• Assignment
Read the entries below and pull out each line with the string "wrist".

• Source material
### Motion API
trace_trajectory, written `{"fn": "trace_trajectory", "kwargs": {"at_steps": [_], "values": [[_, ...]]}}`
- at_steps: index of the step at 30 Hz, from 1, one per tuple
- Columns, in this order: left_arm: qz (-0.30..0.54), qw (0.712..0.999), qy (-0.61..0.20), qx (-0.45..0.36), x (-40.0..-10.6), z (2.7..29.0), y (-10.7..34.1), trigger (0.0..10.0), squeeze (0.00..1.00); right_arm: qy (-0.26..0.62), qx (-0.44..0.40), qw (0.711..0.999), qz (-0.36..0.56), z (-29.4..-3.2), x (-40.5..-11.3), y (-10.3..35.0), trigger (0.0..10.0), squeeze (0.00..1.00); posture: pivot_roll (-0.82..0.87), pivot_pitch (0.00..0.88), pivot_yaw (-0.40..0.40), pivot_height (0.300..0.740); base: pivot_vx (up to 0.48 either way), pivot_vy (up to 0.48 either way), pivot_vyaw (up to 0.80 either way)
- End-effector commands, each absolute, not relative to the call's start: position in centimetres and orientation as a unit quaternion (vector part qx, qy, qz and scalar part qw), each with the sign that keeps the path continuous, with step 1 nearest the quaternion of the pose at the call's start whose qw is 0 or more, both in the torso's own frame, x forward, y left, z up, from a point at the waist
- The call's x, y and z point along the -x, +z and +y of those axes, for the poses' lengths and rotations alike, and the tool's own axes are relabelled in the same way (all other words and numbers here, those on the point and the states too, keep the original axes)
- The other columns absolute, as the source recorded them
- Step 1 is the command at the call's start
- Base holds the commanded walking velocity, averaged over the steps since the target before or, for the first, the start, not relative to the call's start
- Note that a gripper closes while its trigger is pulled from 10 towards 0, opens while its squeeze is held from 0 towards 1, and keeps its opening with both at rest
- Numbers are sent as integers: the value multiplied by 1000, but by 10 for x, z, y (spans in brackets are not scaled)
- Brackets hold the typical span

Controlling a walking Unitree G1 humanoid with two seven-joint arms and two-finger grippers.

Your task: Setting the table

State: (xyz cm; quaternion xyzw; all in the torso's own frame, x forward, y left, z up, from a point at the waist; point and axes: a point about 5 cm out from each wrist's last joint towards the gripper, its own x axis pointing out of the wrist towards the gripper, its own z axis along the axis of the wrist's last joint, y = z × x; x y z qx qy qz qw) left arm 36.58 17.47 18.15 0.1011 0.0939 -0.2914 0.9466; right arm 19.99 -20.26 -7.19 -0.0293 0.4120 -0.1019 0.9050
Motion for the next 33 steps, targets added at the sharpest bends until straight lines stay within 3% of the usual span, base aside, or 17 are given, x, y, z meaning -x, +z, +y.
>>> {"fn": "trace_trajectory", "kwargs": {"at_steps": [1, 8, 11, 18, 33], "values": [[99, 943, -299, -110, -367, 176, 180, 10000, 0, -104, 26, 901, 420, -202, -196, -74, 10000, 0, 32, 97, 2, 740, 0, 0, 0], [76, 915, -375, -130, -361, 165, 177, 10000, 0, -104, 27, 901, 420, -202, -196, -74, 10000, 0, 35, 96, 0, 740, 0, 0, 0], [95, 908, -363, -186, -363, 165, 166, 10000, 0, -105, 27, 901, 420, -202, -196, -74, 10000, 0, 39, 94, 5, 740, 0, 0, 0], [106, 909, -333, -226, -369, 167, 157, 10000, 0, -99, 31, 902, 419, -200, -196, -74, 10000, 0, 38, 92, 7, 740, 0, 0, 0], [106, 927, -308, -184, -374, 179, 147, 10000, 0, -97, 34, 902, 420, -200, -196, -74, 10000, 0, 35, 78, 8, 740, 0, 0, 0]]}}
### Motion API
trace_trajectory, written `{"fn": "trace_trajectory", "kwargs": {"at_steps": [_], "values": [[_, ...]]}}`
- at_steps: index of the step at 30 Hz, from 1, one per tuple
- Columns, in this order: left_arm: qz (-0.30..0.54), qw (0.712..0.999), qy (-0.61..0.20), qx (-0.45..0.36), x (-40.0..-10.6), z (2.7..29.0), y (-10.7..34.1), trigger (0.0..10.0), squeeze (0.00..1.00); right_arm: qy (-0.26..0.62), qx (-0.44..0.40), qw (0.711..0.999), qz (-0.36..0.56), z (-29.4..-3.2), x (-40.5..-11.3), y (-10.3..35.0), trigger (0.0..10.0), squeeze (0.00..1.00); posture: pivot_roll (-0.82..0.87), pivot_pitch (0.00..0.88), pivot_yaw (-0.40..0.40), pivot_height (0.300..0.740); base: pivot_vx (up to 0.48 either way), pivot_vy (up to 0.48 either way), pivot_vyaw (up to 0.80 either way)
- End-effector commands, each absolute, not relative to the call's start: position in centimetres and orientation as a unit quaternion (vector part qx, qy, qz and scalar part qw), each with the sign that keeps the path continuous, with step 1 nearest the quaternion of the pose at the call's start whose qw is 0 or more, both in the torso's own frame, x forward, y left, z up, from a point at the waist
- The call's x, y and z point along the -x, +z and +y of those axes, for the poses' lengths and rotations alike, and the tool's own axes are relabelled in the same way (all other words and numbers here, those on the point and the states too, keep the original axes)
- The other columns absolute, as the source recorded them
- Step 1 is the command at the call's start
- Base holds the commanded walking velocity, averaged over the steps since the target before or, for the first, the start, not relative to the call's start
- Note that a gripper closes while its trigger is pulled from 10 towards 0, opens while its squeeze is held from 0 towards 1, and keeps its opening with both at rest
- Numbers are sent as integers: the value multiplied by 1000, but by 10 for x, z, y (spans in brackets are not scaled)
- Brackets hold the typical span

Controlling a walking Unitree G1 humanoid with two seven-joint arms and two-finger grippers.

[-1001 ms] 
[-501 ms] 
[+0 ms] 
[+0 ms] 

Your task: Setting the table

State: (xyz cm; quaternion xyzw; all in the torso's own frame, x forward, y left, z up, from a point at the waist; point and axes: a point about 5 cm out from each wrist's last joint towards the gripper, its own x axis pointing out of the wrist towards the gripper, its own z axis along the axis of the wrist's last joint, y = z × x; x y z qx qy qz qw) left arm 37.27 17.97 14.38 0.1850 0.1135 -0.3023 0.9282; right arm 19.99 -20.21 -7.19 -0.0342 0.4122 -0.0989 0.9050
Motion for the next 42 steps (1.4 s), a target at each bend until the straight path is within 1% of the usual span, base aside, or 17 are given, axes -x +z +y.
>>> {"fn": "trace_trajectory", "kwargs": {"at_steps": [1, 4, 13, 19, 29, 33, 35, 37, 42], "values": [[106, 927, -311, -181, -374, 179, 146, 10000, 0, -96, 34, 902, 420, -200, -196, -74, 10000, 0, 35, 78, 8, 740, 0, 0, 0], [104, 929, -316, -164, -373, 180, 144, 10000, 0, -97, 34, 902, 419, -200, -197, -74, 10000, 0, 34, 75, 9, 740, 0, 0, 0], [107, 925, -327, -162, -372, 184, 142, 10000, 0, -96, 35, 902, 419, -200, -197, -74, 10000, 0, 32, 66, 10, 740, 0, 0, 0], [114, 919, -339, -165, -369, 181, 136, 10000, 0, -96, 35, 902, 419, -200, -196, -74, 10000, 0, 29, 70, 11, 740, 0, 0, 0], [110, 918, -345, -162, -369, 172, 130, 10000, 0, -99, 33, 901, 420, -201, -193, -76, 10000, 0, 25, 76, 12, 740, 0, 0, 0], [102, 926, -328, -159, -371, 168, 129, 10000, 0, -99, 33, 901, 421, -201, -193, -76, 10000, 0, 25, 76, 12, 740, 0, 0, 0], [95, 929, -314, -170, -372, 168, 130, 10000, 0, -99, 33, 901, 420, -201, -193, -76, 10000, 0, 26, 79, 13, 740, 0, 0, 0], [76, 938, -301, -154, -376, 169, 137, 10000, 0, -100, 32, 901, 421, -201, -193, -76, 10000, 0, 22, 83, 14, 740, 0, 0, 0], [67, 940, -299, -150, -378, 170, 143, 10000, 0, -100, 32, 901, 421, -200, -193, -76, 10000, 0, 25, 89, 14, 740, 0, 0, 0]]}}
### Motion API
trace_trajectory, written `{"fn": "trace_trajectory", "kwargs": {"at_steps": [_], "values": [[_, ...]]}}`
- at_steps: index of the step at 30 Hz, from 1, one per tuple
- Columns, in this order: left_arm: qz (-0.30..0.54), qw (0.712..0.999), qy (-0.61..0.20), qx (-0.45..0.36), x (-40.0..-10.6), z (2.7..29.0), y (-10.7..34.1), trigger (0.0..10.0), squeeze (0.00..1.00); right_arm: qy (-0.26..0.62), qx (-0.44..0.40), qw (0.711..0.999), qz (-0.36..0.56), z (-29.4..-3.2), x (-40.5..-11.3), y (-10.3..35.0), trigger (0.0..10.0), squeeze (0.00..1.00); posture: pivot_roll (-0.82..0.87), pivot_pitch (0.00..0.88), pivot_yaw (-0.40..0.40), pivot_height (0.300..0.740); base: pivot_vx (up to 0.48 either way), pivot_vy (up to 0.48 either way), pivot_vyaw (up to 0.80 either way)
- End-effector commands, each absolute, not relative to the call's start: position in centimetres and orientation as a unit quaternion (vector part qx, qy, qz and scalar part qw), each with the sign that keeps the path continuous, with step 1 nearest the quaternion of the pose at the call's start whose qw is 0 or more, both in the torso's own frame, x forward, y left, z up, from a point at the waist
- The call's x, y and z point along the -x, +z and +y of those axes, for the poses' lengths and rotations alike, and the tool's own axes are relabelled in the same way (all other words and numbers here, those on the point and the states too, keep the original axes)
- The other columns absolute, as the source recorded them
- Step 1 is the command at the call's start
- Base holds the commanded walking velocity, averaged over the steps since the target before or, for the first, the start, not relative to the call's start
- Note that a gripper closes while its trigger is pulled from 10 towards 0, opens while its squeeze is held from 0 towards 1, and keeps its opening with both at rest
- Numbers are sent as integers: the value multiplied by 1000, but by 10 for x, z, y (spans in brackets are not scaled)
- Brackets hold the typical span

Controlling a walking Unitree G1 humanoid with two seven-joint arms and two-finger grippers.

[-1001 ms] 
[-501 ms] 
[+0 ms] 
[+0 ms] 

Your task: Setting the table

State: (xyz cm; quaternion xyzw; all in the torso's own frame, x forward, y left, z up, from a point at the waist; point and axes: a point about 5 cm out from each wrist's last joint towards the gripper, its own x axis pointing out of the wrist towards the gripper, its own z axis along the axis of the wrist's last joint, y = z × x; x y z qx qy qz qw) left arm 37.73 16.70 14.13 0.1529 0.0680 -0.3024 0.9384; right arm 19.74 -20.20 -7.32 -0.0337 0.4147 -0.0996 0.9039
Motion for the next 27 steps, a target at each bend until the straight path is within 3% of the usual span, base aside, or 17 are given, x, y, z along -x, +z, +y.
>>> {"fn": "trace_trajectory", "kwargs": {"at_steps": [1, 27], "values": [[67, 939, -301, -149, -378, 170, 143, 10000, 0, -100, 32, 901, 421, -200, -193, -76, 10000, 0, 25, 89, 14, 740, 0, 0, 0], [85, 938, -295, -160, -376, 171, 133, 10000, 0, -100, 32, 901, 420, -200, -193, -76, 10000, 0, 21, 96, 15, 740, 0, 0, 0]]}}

• Written reply
State: (xyz cm; quaternion xyzw; all in the torso's own frame, x forward, y left, z up, from a point at the waist; point and axes: a point about 5 cm out from each wrist's last joint towards the gripper, its own x axis pointing out of the wrist towards the gripper, its own z axis along the axis of the wrist's last joint, y = z × x; x y z qx qy qz qw) left arm 36.58 17.47 18.15 0.1011 0.0939 -0.2914 0.9466; right arm 19.99 -20.26 -7.19 -0.0293 0.4120 -0.1019 0.9050
State: (xyz cm; quaternion xyzw; all in the torso's own frame, x forward, y left, z up, from a point at the waist; point and axes: a point about 5 cm out from each wrist's last joint towards the gripper, its own x axis pointing out of the wrist towards the gripper, its own z axis along the axis of the wrist's last joint, y = z × x; x y z qx qy qz qw) left arm 37.27 17.97 14.38 0.1850 0.1135 -0.3023 0.9282; right arm 19.99 -20.21 -7.19 -0.0342 0.4122 -0.0989 0.9050
State: (xyz cm; quaternion xyzw; all in the torso's own frame, x forward, y left, z up, from a point at the waist; point and axes: a point about 5 cm out from each wrist's last joint towards the gripper, its own x axis pointing out of the wrist towards the gripper, its own z axis along the axis of the wrist's last joint, y = z × x; x y z qx qy qz qw) left arm 37.73 16.70 14.13 0.1529 0.0680 -0.3024 0.9384; right arm 19.74 -20.20 -7.32 -0.0337 0.4147 -0.0996 0.9039

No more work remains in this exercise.